LIVRO DIGITAL ENCONTRO SHAKESPEARE 2.1 - 2023

(Shakespeare 2.1EU1AMn) #1
De fugas por um fio por brechas despencando,
De como me prendeu o insolente inimigo
E vendeu-me como escravo; de meu resgate
De minha faina na jornada atribulada
De cavernas vastas e desertos vagos
De agras penhas, pedras, cumes que arranham os céus,
De tudo falei. Eis a história. Falei.
Dos canibais, os Antropófagos, que comem
uns aos outros, de homens cujas cabeças crescem
Por debaixo dos ombros. (1.3.1 37 - 146 )

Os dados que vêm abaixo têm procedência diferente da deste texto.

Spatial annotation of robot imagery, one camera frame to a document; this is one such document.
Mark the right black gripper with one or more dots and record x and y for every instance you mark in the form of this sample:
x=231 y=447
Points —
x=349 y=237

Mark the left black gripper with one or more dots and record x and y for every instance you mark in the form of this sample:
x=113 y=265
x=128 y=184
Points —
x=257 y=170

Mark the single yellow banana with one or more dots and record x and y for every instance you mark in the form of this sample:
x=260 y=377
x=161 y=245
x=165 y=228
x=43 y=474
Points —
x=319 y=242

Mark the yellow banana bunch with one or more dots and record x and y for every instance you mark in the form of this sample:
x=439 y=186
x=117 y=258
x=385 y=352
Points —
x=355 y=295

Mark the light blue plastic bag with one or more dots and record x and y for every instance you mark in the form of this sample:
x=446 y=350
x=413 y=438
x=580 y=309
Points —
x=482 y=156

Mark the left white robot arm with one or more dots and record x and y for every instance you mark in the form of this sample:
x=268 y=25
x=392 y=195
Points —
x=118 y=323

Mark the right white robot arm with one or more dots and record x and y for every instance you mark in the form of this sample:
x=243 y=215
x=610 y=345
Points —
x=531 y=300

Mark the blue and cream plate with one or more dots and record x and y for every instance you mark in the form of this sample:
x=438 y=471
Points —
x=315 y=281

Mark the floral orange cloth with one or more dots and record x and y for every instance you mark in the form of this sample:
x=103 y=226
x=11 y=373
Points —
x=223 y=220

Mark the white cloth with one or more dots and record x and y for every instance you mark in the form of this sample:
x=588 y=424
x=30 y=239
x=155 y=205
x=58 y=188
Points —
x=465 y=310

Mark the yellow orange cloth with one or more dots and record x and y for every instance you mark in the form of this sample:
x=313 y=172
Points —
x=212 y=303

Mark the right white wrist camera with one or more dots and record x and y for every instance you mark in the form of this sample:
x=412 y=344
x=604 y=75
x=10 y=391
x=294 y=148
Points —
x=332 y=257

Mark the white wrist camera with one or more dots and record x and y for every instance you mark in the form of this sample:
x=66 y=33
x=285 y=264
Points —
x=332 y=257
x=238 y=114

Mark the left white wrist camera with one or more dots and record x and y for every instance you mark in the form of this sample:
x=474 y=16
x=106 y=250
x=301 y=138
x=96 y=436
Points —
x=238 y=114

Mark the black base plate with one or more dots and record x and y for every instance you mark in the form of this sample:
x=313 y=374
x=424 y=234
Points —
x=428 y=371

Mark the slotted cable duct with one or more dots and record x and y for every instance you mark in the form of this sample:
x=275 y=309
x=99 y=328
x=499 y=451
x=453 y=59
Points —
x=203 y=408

Diante de uma descrição floreada de excessiva exoticidade, não é surpresa que Desdêmona
veja inflamado o desejo de explorar esse universo de (im)possibilidades tão alheio ao espaço
circunscrito de sua domesticidade. Ronald J. Boling (2008) argumenta que a personagem
abandona, nesse momento, os privilégios da vida em Veneza para banhar-se na “aura de
heroicidade” do marido enquanto testemunha o nascimento de Otelo como uma lenda (p. 2),
mas essa leitura parece ignorar que, ao embarcar para Chipre, o movimento que Desdêmona
faz é justamente o de rejeitar essa experiencia indireta das aventuras narradas pelo marido.
Desdêmona parte para percorrer um caminho que não se sobrepõe e, muito menos, submete-
se ao do marido.
Uma vez no Chipre, o cenário urbano dá espaço para que a parafernália militar se
encaixe sobre o palco. Desdêmona já não atua mais sob a proteção de sua família ou na
proximidade de amigos. Sua companheira, Emília, age em boa parte em favor do marido, Iago,
quem joga contra Desdêmona com fins de atingir Otelo. Cássio, que acompanhou os recém-
casados no processo de corte, apesar de bem intencionado, participa, sem saber, do teatro
trágico que Iago organiza. Otelo, seu marido, faz-se cada vez mais distante, envenenado pelo
ciúme. É na preparação desse palco que Desdêmona, cada vez mais isolada, toma para si o
papel de reconciliadora:


Fica certo: se juro
Amizade, cumpro até a derradeira cláusula
Otelo não vai ter paz, vou lhe pôr numa doma,
Falar até que enjoe, e sua cama vai
Virar escola, sua mesa, um confessionário,
E o que quer que ele faça eu vou associar
Co’a demanda de Cássio. Assim, alegra-te, Cássio,
Pois o teu intercessor prefere morrer
A abandonar a tua causa. (3.3.20-28)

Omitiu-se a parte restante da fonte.